Davis began his long music career providing a solid bottom end for proto-punkers the MC5, beginning in 1964.
The band, politically influenced by the Black Panther Party and beat poets like Allen Ginsberg, played at the protests against the Vietnam War at the 1968 Democratic Convention in Chicago. The MC5 played for eight hours straight during the protests.
Their 1969 debut album "Kick Out the Jams" was a watershed combination of confrontational clarion calls and thrashing guitar that laid the foundation for punk rock to come.

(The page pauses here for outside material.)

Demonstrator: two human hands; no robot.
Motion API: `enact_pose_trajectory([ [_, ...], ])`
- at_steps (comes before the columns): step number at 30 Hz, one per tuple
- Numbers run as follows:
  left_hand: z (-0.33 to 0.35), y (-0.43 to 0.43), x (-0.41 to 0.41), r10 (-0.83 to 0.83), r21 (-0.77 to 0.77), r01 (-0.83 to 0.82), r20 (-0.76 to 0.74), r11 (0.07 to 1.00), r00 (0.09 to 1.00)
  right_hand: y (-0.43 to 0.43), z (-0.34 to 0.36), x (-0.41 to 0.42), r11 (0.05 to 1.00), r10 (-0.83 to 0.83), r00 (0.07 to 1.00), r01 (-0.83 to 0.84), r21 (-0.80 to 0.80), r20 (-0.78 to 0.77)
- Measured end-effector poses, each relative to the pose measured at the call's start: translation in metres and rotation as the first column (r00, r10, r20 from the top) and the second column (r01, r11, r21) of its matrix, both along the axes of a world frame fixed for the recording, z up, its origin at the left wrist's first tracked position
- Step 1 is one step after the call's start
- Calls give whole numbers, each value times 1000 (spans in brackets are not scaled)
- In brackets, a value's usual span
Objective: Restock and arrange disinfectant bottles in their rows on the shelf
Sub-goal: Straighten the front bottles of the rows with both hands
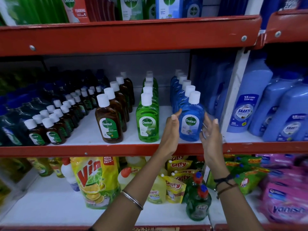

Known for their edgy performances — the band would often appear onstage toting rifles — the MC5 recorded "Kick Out the Jams" live at a pair of shows at Detroit's Grande Ballroom. The title track's rallying "Kick out the jams, motherfuckers!" was edited on some album copies and a single released to radio with an overdub of "brothers and sisters."
The band made two more records — 1970's "Back in the USA" (produced by Springsteen svengali to-be Jon Landau) and 1971's "High Time" — that would further influence the sounds of the decade's punk and hard rock bands. But the MC5 never topped the charts, and the band fell apart, riven by drug use and creative conflicts.
Davis was pushed out of the group in 1972, and shortly after served a prison term for narcotics. After his release, he played with the Ann Arbor, Mich., noise band Destroy All Monsters through the mid-'80s.
In the mid-'90s, he joined Rick Hopkins and Luminarios after a move to Tucson.
Davis spent about a decade playing with the desert rock band, recording and touring Europe, where they are especially popular.
He then moved to California to focus on his artwork.
After a 2006 motorcycle crash in which he severely injured his back, Davis and his wife Angela founded a nonprofit organization to support music education in public schools.
Beyond his own painting, he collaborated with street artist Shepard Fairey and others.
He is survived by his wife, their three sons, and a daughter from a previous marriage.